Section française de l'Observatoire international des prisons [Correspondance écrite des personnes en détention provisoire]
Non conformité partielle - effet différé

Conseil d'État

N° 417244
ECLI:FR:CECHR:2018:417244.20180411
Inédit au recueil Lebon
10ème - 9ème chambres réunies
M. Richard Senghor, rapporteur
Mme Aurélie Bretonneau, rapporteur public
SCP SPINOSI, SUREAU, avocats

lecture du mercredi 11 avril 2018
REPUBLIQUE FRANCAISE. AU NOM DU PEUPLE FRANCAIS
Vu la procédure suivante :

Par un mémoire et un mémoire en réplique, enregistrés le 12 janvier et 28 mars 2018 au secrétariat du contentieux du Conseil d'État, la Section française de l'Observatoire international des prisons demande au Conseil d'État, en application de l'article 23-5 de l'ordonnance n° 58-1067 du 7 novembre 1958 et à l'appui de sa requête tendant à l'annulation pour excès de pouvoir de la décision implicite de rejet résultant du silence gardé par le Premier ministre sur sa demande tendant à l'abrogation des articles R. 57-8-8, R. 57-8-13 à R. 57-8-17, D. 57 et D. 297 du code de procédure pénale, de renvoyer au Conseil constitutionnel la question de la conformité aux droits et libertés garantis par la Constitution des articles 145-4 et 715 du code de procédure pénale ainsi que des articles 34, 36 et 40 de la loi n° 2009-1436 du 24 novembre 2009 pénitentiaire.
Vu les autres pièces du dossier ;
Vu :
- la Constitution, notamment son Préambule et son article 61-1 ;
- l'ordonnance n° 58-1067 du 7 novembre 1958 ;
- le code de procédure pénale ;
- la loi n° 2009-1436 du 24 novembre 2009 ;
- les décisions du Conseil constitutionnel n° 2016-543 QPC du 24 mai 2016 et n° 2016-739 DC du 17 novembre 2016 ;
- le code de justice administrative ;

Après avoir entendu en séance publique :

- le rapport de M. Richard Senghor, conseiller d'Etat,

- les conclusions de Mme Aurélie Bretonneau, rapporteur public ;

La parole ayant été donnée, avant et après les conclusions, à la SCP Spinosi, Sureau, avocat de la Section française de l'Observatoire international des prisons ;

Considérant ce qui suit :

1. Aux termes du premier alinéa de l'article 23-5 de l'ordonnance du 7 novembre 1958 portant loi organique sur le Conseil constitutionnel : " Le moyen tiré de ce qu'une disposition législative porte atteinte aux droits et libertés garantis par la Constitution peut être soulevé (...) à l'occasion d'une instance devant le Conseil d'Etat (...) ". Il résulte des dispositions de ce même article que le Conseil constitutionnel est saisi de la question prioritaire de constitutionnalité à la triple condition que la disposition contestée soit applicable au litige ou à la procédure, qu'elle n'ait pas déjà été déclarée conforme à la Constitution dans les motifs et le dispositif d'une décision du Conseil constitutionnel, sauf changement des circonstances, et que la question soit nouvelle ou présente un caractère sérieux.

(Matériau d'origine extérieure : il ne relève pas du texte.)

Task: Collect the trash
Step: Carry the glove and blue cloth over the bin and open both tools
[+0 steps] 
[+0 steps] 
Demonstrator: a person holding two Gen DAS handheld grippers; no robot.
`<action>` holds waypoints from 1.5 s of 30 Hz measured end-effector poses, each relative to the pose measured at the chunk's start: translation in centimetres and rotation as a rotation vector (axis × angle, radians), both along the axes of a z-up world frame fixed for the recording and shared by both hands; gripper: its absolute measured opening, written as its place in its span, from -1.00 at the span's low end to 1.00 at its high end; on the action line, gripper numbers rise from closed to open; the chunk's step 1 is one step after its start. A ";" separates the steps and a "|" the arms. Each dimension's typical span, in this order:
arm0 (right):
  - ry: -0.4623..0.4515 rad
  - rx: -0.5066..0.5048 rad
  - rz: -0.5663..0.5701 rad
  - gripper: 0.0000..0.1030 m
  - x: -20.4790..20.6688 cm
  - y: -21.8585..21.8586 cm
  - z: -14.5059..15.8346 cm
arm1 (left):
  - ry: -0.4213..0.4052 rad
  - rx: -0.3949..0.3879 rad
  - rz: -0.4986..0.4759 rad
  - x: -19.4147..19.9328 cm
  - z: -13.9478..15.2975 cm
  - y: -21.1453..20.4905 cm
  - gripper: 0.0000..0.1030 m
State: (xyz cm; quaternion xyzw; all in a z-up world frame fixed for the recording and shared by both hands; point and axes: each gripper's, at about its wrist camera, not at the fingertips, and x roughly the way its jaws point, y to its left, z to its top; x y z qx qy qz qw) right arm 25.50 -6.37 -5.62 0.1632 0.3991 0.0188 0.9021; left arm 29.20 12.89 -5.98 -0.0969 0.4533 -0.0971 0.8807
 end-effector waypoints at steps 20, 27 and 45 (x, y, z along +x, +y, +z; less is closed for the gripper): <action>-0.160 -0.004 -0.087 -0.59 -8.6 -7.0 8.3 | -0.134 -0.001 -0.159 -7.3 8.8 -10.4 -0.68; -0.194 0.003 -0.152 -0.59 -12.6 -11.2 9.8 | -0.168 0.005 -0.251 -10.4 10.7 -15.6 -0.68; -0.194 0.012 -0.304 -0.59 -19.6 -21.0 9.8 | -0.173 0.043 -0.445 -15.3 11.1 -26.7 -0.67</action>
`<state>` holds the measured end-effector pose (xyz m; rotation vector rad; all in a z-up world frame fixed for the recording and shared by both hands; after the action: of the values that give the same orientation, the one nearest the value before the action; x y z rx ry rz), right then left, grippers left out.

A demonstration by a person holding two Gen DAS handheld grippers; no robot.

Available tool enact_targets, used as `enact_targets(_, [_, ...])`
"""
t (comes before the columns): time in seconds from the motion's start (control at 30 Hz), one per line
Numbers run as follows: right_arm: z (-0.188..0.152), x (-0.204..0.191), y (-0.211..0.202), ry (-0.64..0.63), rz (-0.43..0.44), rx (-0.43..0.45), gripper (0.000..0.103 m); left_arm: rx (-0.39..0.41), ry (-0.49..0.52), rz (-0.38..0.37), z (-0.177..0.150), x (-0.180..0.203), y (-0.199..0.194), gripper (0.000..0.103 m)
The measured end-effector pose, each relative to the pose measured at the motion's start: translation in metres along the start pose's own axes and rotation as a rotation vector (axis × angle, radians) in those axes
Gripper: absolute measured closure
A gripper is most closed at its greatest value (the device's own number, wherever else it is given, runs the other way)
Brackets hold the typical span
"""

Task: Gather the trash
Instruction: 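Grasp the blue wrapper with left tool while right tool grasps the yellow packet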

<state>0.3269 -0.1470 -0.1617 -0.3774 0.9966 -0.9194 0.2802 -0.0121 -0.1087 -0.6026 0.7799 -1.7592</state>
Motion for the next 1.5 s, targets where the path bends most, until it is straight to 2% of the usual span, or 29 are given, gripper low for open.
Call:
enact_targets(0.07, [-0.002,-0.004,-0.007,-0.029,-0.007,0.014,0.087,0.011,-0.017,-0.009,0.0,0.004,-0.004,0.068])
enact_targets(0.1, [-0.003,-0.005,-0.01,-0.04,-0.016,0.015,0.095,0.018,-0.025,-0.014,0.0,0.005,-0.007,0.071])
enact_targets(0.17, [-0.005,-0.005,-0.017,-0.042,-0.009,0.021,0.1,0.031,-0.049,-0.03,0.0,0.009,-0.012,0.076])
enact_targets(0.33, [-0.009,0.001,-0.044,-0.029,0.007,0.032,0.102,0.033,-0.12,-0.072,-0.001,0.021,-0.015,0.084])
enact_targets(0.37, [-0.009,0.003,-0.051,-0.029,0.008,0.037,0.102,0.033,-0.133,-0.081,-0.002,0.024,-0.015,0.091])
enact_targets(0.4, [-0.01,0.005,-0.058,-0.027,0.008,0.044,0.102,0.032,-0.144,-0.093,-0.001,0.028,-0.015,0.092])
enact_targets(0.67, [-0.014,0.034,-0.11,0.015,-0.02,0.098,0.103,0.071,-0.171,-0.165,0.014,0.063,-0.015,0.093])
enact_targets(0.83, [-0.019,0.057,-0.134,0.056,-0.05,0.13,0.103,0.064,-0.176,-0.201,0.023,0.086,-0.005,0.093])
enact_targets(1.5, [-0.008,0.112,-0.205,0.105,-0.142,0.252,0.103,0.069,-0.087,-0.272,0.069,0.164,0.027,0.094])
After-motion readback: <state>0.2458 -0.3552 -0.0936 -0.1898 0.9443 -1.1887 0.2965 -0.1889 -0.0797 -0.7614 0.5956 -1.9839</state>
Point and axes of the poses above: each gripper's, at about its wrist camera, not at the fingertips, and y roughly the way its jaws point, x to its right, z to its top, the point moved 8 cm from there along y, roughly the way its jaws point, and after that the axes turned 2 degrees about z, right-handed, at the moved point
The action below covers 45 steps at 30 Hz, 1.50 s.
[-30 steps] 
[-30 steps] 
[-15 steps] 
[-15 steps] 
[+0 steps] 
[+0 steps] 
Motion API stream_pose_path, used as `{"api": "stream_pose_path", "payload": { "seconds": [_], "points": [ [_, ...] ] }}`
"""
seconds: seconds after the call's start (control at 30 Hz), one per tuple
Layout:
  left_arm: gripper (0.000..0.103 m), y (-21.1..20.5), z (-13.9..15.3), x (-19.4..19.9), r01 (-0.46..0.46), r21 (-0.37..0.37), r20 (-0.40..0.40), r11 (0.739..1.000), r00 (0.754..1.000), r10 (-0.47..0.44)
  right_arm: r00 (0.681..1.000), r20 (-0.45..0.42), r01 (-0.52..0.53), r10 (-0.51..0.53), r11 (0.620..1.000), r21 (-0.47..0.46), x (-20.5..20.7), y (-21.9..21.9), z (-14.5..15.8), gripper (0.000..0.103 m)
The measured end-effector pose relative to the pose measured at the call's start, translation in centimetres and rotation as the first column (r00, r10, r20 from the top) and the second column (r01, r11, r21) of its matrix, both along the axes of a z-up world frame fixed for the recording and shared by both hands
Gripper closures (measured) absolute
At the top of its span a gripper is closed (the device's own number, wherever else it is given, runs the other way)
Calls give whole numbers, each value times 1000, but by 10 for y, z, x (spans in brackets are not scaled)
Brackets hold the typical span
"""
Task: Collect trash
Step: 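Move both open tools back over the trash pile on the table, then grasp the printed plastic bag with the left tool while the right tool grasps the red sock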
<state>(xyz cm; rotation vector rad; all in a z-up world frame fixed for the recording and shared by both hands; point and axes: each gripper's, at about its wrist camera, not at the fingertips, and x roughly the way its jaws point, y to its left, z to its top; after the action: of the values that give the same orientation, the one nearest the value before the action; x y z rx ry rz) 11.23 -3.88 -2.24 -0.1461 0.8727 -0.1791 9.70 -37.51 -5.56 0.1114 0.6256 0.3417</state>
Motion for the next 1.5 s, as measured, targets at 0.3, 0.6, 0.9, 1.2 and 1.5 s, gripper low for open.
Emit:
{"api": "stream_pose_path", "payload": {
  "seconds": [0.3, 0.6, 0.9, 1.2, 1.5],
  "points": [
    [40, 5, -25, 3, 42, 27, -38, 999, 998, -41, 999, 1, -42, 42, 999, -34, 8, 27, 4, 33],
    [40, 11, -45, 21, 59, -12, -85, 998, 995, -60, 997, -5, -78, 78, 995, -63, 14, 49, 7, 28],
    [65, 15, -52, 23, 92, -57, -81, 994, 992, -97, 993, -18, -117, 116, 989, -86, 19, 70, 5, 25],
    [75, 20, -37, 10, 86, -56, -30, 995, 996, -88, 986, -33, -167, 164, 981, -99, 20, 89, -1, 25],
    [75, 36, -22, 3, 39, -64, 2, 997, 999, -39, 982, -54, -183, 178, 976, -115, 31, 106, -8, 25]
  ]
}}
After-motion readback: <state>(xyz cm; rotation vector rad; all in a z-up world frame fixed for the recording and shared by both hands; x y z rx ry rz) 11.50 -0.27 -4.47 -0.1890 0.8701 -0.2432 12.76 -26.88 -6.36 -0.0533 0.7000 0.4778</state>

2. La Section française de l'Observatoire international des prisons soutient que les articles 145-4 et 715 du code de procédure pénale, ainsi que les articles 34, 36 et 40 de la loi du 24 novembre 2009 pénitentiaire, méconnaissent l'article 34 de la Constitution, en tant qu'ils sont entachés d'incompétence négative, portent atteinte au droit à un recours effectif, tel que garanti par l'article 16 de la de la Déclaration des droits de l'homme et du citoyen de 1789, et au droit à mener une vie familiale normale protégé par l'alinéa 10 du Préambule de la Constitution du 27 octobre 1946, dès lors qu'ils ne sont pas assortis des voies de recours qui permettraient à une personne détenue en qualité de prévenu de contester les décisions prises par l'autorité sur le fondement de ces articles.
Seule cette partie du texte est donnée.